The association of mining with knowledge, wealth, risk, and uncertainty thus clearly connects the desire for material gain with a fear of financial wreck and loss, and situates them within a discourse of Christian virtue. A painting made by the German artist Matthäus Gundelach (1566–1653) offers a highly elaborate representation of this interconnection (Figure 3). This allegory depicts Fortuna balancing on a wheel that drives a winch for lifting materials from a shaft. On her right hand side a positively connoted miner, represented in his traditional dress, presents an ore specimen, on her left side a group of treasure hunters violently dig up the earth in search of a coin hoard. Gundelach created this painting in a time of hyperinflation and opposed artificial riches (coins) to natural riches and pits the learned and honest miner against ignorant, greedy, and reckless treasure hunters; however, he arranged both sides along the axis of chance. The visible confrontation between ores and coins link to broader questions about the relationship between natural wealth or natural riches and the production of value by “artificial” means, and furthermore whether art (or human labor in general) should have the power to multiply value.

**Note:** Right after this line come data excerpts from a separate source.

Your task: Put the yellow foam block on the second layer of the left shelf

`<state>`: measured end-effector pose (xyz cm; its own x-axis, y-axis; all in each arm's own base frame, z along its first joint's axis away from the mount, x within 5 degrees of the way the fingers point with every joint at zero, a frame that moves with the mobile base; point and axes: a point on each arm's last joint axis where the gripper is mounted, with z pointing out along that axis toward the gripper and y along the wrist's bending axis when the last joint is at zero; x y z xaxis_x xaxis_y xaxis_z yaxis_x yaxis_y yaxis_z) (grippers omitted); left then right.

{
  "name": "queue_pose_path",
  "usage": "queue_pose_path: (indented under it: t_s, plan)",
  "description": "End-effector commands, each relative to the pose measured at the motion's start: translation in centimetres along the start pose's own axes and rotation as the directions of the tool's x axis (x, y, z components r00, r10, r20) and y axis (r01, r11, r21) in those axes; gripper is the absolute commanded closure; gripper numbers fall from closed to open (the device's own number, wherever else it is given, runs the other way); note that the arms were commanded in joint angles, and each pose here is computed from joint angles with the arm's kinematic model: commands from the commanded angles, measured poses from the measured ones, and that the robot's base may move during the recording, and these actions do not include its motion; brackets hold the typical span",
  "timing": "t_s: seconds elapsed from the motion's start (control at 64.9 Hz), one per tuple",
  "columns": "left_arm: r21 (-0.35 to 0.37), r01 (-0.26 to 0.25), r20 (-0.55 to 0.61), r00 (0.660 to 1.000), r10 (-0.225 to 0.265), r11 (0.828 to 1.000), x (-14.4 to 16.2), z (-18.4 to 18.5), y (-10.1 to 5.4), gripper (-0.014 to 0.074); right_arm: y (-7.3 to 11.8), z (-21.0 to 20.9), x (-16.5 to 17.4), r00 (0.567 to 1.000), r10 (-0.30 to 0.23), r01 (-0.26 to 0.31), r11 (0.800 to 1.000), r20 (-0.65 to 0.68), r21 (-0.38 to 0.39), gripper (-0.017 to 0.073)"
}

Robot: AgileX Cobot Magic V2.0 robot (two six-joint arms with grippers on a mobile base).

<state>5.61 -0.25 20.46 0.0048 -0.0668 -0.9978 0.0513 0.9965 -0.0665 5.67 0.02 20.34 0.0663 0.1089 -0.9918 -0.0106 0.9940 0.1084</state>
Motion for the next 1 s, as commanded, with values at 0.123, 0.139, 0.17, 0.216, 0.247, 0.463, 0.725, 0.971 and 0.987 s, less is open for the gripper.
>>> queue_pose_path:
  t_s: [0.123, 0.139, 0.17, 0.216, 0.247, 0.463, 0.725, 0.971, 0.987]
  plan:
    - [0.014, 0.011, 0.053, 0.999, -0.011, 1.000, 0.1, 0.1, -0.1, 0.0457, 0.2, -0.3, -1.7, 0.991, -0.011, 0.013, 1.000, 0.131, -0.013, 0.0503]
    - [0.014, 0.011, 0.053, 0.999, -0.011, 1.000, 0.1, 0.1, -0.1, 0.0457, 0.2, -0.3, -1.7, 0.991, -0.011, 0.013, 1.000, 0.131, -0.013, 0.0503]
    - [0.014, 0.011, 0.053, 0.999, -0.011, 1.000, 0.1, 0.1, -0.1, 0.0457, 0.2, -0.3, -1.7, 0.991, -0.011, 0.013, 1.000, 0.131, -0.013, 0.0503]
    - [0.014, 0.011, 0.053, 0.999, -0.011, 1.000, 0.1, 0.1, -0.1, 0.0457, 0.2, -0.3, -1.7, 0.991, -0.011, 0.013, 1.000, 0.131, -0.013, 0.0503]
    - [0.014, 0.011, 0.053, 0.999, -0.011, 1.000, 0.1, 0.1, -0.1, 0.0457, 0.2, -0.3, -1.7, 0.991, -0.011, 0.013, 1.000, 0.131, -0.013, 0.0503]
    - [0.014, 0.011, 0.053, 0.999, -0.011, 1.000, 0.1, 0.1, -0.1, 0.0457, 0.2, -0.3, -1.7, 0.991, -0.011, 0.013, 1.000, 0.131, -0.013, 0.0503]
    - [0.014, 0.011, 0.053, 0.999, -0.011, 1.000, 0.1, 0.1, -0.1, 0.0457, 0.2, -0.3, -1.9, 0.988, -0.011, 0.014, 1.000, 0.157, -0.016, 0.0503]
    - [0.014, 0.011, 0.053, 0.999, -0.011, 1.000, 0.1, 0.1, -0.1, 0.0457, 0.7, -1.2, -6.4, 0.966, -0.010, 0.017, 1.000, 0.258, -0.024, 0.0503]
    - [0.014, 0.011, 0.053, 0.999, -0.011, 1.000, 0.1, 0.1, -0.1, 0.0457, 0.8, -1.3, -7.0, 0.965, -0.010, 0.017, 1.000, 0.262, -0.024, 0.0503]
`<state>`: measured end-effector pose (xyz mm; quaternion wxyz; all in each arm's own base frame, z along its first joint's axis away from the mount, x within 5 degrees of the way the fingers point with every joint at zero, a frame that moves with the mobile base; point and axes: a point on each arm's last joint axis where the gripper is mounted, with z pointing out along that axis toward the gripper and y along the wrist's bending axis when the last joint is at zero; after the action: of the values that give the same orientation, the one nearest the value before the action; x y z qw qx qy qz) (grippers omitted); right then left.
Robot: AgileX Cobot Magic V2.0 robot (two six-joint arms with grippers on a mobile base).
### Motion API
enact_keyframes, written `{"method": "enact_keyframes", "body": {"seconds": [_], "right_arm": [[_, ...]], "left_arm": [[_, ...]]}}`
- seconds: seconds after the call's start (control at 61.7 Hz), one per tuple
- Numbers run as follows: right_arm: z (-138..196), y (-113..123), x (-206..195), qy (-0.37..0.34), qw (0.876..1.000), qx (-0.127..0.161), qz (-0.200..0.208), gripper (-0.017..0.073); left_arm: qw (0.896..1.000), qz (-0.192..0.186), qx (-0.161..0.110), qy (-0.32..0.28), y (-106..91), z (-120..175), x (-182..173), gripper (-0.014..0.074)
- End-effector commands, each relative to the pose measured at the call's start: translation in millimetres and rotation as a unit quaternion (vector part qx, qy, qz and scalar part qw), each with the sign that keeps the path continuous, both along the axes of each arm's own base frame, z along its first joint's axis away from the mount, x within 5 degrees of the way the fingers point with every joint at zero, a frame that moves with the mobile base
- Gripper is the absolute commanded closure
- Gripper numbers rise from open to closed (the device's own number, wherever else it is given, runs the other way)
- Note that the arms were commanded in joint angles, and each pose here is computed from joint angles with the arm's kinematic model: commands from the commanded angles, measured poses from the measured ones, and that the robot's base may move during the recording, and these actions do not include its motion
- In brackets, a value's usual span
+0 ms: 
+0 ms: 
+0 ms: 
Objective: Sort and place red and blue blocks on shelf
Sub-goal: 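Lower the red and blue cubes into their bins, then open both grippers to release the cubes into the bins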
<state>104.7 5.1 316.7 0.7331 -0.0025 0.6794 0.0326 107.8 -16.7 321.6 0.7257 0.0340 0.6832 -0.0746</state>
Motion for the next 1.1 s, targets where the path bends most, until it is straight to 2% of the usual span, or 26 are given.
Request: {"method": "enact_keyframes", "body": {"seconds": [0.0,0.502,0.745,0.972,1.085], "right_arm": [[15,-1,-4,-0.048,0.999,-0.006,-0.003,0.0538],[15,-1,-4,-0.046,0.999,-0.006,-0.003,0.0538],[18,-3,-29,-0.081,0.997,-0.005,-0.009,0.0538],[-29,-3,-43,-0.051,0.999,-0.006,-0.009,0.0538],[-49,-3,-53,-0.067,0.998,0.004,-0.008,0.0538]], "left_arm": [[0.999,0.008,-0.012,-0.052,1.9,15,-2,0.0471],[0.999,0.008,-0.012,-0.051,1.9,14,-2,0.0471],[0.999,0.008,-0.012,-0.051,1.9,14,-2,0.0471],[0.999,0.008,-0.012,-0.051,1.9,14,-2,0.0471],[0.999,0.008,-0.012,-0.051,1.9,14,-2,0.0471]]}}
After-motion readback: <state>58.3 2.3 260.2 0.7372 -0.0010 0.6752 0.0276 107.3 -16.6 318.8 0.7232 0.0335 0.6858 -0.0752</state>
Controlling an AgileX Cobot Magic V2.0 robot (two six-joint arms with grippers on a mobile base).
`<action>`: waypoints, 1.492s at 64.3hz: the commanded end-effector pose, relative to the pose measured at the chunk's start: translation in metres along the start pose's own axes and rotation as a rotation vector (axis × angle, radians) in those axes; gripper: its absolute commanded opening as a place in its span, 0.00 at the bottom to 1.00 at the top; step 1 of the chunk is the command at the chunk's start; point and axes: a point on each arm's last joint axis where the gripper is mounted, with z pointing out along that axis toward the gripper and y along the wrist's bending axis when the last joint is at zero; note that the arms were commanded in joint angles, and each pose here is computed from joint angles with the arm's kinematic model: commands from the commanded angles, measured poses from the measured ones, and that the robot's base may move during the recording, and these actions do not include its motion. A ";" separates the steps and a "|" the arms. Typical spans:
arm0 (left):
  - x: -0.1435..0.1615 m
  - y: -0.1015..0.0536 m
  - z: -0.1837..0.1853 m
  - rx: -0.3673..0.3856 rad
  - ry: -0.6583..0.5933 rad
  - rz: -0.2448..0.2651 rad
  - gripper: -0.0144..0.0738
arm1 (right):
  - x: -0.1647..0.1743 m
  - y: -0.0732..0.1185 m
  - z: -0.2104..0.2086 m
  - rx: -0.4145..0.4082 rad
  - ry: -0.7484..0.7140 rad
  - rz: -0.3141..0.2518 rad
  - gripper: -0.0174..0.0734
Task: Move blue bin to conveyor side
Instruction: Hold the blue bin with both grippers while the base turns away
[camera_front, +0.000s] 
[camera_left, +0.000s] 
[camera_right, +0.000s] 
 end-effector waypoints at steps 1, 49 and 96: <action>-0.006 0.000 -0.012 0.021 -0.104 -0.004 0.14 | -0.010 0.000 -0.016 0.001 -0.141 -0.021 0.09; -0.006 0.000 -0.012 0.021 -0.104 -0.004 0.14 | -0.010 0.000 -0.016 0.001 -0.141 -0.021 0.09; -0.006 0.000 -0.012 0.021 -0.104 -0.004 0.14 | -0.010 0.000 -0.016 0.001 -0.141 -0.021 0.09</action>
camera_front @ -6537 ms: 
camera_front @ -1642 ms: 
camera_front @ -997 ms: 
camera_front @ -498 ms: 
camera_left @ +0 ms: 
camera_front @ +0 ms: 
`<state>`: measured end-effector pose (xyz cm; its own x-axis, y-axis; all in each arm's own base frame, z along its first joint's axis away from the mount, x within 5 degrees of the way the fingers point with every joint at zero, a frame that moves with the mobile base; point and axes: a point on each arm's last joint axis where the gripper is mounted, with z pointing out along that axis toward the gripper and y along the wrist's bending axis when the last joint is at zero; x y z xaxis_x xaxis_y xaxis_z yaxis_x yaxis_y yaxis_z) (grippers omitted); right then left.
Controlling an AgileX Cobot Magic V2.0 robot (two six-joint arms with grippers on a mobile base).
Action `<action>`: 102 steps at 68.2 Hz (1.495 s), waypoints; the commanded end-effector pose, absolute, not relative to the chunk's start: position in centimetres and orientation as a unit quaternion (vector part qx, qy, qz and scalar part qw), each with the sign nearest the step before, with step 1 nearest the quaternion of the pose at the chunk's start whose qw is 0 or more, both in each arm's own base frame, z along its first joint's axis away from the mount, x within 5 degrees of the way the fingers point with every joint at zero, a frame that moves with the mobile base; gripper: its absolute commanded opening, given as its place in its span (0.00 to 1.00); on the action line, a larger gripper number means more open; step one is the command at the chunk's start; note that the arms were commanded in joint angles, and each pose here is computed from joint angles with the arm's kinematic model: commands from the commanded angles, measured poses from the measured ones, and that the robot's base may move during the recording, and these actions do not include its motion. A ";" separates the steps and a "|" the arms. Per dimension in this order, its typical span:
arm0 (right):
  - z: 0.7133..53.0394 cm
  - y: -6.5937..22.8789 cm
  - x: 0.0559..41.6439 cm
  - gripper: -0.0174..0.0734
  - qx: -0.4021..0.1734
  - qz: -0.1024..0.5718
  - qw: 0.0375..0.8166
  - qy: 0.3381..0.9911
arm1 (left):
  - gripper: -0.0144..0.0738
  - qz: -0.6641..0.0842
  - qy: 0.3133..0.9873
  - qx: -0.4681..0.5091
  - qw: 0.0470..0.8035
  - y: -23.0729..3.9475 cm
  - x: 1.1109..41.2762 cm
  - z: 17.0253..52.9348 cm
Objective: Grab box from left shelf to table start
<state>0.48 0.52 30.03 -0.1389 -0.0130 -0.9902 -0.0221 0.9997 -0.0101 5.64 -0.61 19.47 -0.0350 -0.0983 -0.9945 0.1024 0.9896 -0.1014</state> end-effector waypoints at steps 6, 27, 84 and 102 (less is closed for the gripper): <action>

Not only in artworks, but also in texts and artefacts, do the mines appear as polyvalent spaces: the artistically crafted ore specimen (Handstein) made by Caspar Ulrich in Joachimstal presents the mine as divine treasure and repository of wealth (Figure 4). Furthermore, mines are represented as laboratories or workshops of technological and metallurgical knowledge and innovation, as important sites of courtly representation and emblems of the sovereign’s economic power (Figure 2), or as points of convergence for mutual material desires and risks. In order to encompass the complex semantics of the material, which integrate social, economic, epistemic, symbolic, and emotional dimensions, it is important to acknowledge religion as a fundamental structuring principle of early modern societies. For contemporary miners, and other people actively involved in the mining industry, the hope for rich yields was not just a mere material quest. Hope—alongside faith and love or charity—was also a Christian virtue that superimposed rational thinking with positive expectations about future happenings based on prognostications and confidence in God’s will. Hope means a longing for a happy end, which depends, in addition to knowledge and skill, upon divine providence.
Clearly the materials in question—gold, silver, copper, lead, and iron—rather than being stable or fixed entities, functioned simultaneously as economic resources, scientific objects, or substances, raw materials, and powerful allegories as well as phantasms or images of value. This research project offers a new perspective of the early modern mining industry as a sociomaterial phenomenon in its own right—constituted by the entanglement of the actors’ economic practices and scientific techniques with meaning-making affects and desires.